Tuesday, December 02, 2014

Lessons from comic books: The True Lives of the Fabulous Killjoys


With Killjoys, the comic is part of a much bigger package, including songs that sent me on a long journey starting almost three years ago. So if there are things that were not necessarily in the book, but the ideas coalesced for me while reading and thinking about the book, it's not really that surprising. There's a lot here. I'll probably ramble.

I believe it started to focus when reading Shaun Simon's note at the end of the special edition:

"We wanted the new Killjoys to look at the old ones - like kids nowadays who wear Ramones T-shirts without ever hearing a song - never understanding what the original Killjoys stood for and ultimately failing because of it."

There is a story here that I initially wasn't going to tell because I thought it was pointless, and then I realized that it wasn't.

My sister Maria used to want a Ramones T-shirt. She doesn't have anything against them, but she doesn't really listen to them either. I told her she could start listening more to the Ramones, which I will always support, but that it probably just made more sense for her to get a Metallica T-shirt. She listens to them all the time, and it sends a similar message: I do not like or accept what is currently popular, and don't think that I do.

I get that, even if I've never felt a need to put it on a T-shirt. As I have been observing the world around me, it has become clear that there is a strong division between establishment and anti-establishment, and a common need to declare allegiance. On the establishment side it may be a declaration of solidarity, and affirmation of the security it is supposed to bring. On the anti-establishment side, it may be a rebel yell, defying the forces that feel like they will consume you. On both sides it is often an expression of contempt.

There are funny and sad parts to this. For one thing, there are multiple little subdivisions. You think people have your back, and you belong, and it can be really traumatic finding out you're wrong. You can also find so much variety in people on both sides that divisions don't make any sense, but it seems to be a natural instinct.

What works well with Killjoys is that they do not take the easy road. It would be easy to see Better Living Industries as a total villain, and their opposition as heroes, but the new Killjoys are not heroic. Val is downright sadistic (and narcissistic and paranoid). There are moments of sympathy for people on the BLInd side, but not for the monolith itself.

As the most sympathetic characters are killed off, the most you can do is hope for the girl, and her success comes from choosing liberation instead of revenge, with better rewards than she could have possibly imagined.

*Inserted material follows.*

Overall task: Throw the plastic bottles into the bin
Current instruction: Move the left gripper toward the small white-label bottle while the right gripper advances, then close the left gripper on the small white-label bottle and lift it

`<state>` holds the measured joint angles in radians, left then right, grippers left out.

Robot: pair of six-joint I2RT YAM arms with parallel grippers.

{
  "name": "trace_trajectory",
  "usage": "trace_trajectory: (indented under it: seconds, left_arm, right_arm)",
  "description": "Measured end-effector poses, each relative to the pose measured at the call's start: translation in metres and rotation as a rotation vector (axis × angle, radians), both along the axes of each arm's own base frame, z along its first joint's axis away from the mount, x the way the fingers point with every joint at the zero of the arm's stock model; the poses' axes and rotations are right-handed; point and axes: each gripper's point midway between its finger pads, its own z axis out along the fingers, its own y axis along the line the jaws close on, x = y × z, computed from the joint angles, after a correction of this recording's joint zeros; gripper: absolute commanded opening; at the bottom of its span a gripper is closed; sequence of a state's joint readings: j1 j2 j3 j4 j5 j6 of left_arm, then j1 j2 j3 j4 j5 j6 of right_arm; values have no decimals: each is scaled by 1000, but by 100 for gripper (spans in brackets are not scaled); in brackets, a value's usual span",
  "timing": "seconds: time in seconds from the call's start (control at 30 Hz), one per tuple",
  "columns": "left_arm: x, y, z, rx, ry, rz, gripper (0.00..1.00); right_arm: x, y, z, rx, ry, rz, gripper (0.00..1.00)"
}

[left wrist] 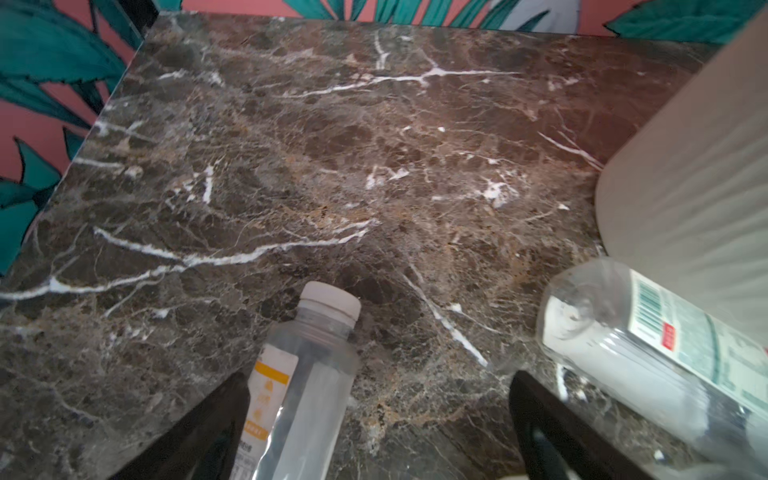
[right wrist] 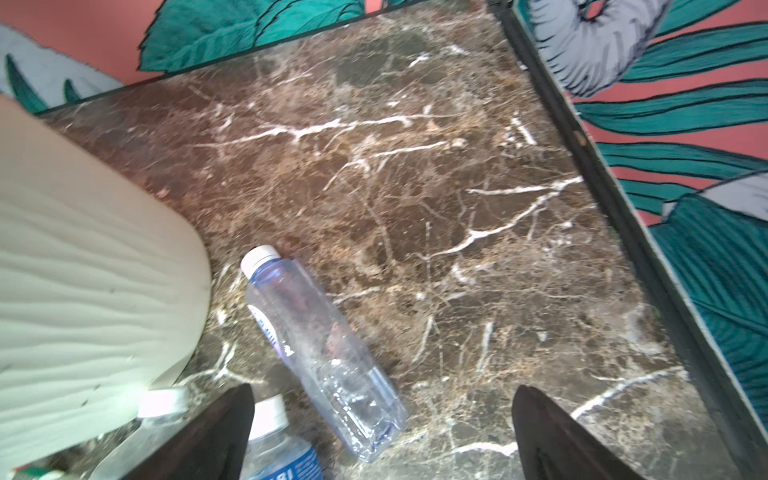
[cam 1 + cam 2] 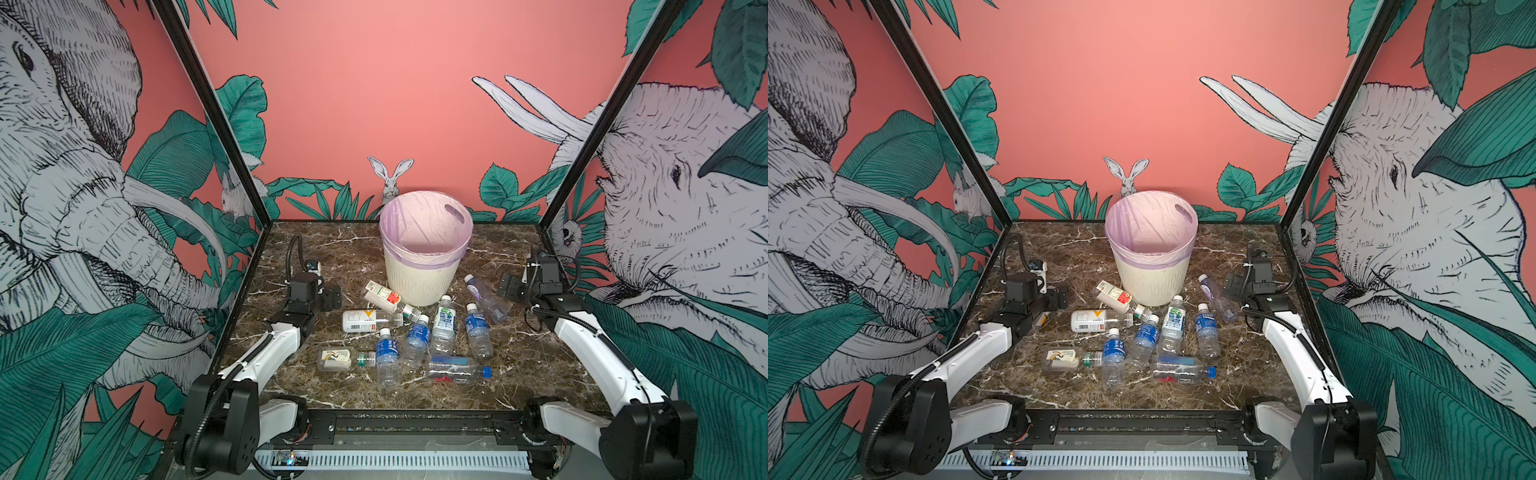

Let me bring in something from Marco Pirroni:

"I was completely done with punk by the end of '77. It became an excuse to be stupid. It lost style; it lost subversiveness; it got really conformist. I thought the early punk thing was that old Oscar Wilde thing: 'We're all in the gutter, but some of us are looking at the stars.' Well, the second generation was basically just 'We're all in the gutter.' They never moved on. A lot of them still haven't."

(from Mad World: An Oral History of the New Wave Artists and Songs That Defined the 1980s, Lori Majewski and Jonathan Bernstein, p. 20)

Rebellion can be necessary, but you have to know what you're rebelling against. Defining yourself by rebellion, and opposition, gets stupid and ugly.

So I guess one of the things that worked for me Killjoys is that even though some characters really were not looking for the stars, they still found them. That can be true to life, and it is fabulous.